→ THE PROBLEM
The answer should contain all of the data, retyped without any alteration.

++++++++

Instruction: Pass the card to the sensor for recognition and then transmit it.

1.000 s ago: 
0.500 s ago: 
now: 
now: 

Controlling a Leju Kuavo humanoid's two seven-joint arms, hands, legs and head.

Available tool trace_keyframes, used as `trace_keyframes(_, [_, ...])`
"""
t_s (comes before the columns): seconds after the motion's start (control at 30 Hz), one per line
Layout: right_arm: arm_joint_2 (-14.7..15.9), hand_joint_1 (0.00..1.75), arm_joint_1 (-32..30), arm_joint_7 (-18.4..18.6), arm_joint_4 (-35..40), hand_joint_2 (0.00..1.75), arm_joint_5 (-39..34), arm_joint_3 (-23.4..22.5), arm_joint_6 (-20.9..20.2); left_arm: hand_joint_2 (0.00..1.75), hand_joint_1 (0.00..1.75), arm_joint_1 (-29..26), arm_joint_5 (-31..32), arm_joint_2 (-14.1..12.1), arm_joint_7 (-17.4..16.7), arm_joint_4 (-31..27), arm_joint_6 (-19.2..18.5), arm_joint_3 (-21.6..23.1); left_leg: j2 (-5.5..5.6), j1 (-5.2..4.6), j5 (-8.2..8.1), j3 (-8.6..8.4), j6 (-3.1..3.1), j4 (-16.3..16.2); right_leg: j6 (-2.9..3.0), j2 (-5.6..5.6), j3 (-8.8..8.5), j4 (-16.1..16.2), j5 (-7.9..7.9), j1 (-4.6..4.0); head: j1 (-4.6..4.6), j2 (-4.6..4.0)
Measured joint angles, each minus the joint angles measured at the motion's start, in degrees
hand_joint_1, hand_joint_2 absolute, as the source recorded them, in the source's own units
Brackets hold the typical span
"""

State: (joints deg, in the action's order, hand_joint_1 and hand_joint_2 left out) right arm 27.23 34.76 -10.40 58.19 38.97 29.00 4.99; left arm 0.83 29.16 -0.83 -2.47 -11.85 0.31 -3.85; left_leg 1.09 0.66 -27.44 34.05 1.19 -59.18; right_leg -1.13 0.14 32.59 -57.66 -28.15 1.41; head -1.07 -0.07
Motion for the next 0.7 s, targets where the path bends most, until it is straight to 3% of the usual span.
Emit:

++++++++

→ RESULT
Instruction: Pass the card to the sensor for recognition and then transmit it.

1.000 s ago: 
0.500 s ago: 
now: 
now: 

Controlling a Leju Kuavo humanoid's two seven-joint arms, hands, legs and head.

Available tool trace_keyframes, used as `trace_keyframes(_, [_, ...])`
"""
t_s (comes before the columns): seconds after the motion's start (control at 30 Hz), one per line
Layout: right_arm: arm_joint_2 (-14.7..15.9), hand_joint_1 (0.00..1.75), arm_joint_1 (-32..30), arm_joint_7 (-18.4..18.6), arm_joint_4 (-35..40), hand_joint_2 (0.00..1.75), arm_joint_5 (-39..34), arm_joint_3 (-23.4..22.5), arm_joint_6 (-20.9..20.2); left_arm: hand_joint_2 (0.00..1.75), hand_joint_1 (0.00..1.75), arm_joint_1 (-29..26), arm_joint_5 (-31..32), arm_joint_2 (-14.1..12.1), arm_joint_7 (-17.4..16.7), arm_joint_4 (-31..27), arm_joint_6 (-19.2..18.5), arm_joint_3 (-21.6..23.1); left_leg: j2 (-5.5..5.6), j1 (-5.2..4.6), j5 (-8.2..8.1), j3 (-8.6..8.4), j6 (-3.1..3.1), j4 (-16.3..16.2); right_leg: j6 (-2.9..3.0), j2 (-5.6..5.6), j3 (-8.8..8.5), j4 (-16.1..16.2), j5 (-7.9..7.9), j1 (-4.6..4.0); head: j1 (-4.6..4.6), j2 (-4.6..4.0)
Measured joint angles, each minus the joint angles measured at the motion's start, in degrees
hand_joint_1, hand_joint_2 absolute, as the source recorded them, in the source's own units
Brackets hold the typical span
"""

State: (joints deg, in the action's order, hand_joint_1 and hand_joint_2 left out) right arm 27.23 34.76 -10.40 58.19 38.97 29.00 4.99; left arm 0.83 29.16 -0.83 -2.47 -11.85 0.31 -3.85; left_leg 1.09 0.66 -27.44 34.05 1.19 -59.18; right_leg -1.13 0.14 32.59 -57.66 -28.15 1.41; head -1.07 -0.07
Motion for the next 0.7 s, targets where the path bends most, until it is straight to 3% of the usual span.
Emit:

The exercise is complete with this answer.